Hier, on a été attaqués au cimetière monumental de Turin : il n’y avait pas un chat. Aucun autre vivant, que nous, errant dans les allées minérales. Alors, ces saletés de moustiques se sont jetées sur l’aubaine (nos peaux). À un centimètre de la marque laissée par les dents vert fluo de l’araignée florentine, j’ai un bouton : je me rappelle très bien quel moustique me l’a fait. J’étais arrêté devant la tombe de Primo Levi, les bestioles s’abattaient sur nous, mais j’avais envie de rester encore une minute, quand même. Il m’a piqué. Et moi, j’ai espéré qu’il reste assez de venin de ladite ségestrie dans les capillaires de ma main pour que le moustique, suçant mon sang, s’intoxique. Que les toxines du venin digèrent les protéines de son corps malfaisant, de l’intérieur. Bien fait pour lui.

Ce que me dit mon corps, surtout, au retour de ce voyage, c’est que je n’ai jamais été aussi bronzé qu’aujourd’hui. La dernière fois que j’ai vue la dermatologue (elle a un fort accent russe), elle avait écrit sur la feuille de prescription : « phototype 1 : roux ». Je ne suis pas roux, pourtant, mais il est vrai que le soleil me fait le même effet qu’à eux : je crame avant de bronzer. Cette année, pour la première fois, je n’ai pas brûlé.
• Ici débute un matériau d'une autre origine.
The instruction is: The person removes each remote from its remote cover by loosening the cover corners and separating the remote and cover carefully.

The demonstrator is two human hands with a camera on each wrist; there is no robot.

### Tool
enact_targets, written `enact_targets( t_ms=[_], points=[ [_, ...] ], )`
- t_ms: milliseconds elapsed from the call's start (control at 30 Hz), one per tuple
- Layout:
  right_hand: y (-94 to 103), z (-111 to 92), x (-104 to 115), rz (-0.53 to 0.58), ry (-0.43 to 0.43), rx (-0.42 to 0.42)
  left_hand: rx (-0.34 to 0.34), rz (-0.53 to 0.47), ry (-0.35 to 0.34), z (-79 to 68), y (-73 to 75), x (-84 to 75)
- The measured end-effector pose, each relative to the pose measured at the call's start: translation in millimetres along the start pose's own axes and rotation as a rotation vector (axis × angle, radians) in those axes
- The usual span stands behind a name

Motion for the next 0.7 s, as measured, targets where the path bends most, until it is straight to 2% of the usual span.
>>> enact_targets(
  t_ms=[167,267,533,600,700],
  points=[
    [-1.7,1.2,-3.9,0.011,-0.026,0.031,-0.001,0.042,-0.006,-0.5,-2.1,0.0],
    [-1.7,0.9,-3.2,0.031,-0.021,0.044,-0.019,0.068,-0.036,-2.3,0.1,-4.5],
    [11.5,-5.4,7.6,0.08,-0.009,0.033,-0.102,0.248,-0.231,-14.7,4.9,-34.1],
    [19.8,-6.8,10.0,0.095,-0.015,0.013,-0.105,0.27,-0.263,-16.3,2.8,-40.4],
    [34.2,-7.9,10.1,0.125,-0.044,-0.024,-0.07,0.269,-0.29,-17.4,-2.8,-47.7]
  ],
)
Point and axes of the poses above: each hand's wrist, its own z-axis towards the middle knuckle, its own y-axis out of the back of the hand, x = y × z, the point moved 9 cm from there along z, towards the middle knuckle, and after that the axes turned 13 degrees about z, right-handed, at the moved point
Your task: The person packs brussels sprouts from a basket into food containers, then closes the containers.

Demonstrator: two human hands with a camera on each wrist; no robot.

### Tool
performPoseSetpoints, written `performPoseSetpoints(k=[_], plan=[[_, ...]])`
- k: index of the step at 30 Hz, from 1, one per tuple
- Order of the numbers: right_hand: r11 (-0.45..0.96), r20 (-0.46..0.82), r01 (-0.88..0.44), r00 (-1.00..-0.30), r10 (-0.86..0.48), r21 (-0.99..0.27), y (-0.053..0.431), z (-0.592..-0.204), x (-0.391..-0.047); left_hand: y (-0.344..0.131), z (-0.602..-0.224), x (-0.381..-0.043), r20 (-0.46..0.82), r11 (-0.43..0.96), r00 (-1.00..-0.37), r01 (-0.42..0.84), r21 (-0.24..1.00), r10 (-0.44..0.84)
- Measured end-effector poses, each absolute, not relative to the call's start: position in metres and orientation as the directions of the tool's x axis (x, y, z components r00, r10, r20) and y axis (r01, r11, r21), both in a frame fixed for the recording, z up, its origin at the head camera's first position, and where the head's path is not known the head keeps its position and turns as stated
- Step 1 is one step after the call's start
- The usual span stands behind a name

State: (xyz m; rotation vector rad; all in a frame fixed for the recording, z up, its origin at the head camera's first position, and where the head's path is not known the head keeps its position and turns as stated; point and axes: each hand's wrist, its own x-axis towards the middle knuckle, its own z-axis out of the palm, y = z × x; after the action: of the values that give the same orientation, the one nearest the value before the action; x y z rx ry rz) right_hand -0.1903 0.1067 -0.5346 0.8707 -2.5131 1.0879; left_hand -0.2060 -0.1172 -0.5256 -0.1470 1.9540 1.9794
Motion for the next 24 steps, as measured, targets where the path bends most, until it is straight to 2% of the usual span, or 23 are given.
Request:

Mon secret ? Allez, je vous le donne. C’est la première année où je n’ai pas été obligé de rester enfermé tous les jours dans un bureau entre 9h30 et 18 heures. Je sors si je veux, je travaille quand je veux. Alors, évidemment, je sors quand il fait beau plutôt que quand il pleut. Pas con, le mec. Une exposition progressive, donc. Et depuis la Vendée, au printemps, les rayons du soleil ont doucement accompli leur œuvre. Cette couleur-là, sur mon cou, je ne l’avais jamais vue. Ailleurs, c’est encore plus étonnant. J’ai même des taches de rousseur qui sont apparues dans des endroits que je ne vous montrerai pas. Mais, un tel résultat, c’est l’aboutissement de nombreux mois d’adaptation. D’adaptation à un autre mode de vie, plus libre. Ça doit être cela qu’on appelle : « être bien dans sa peau ».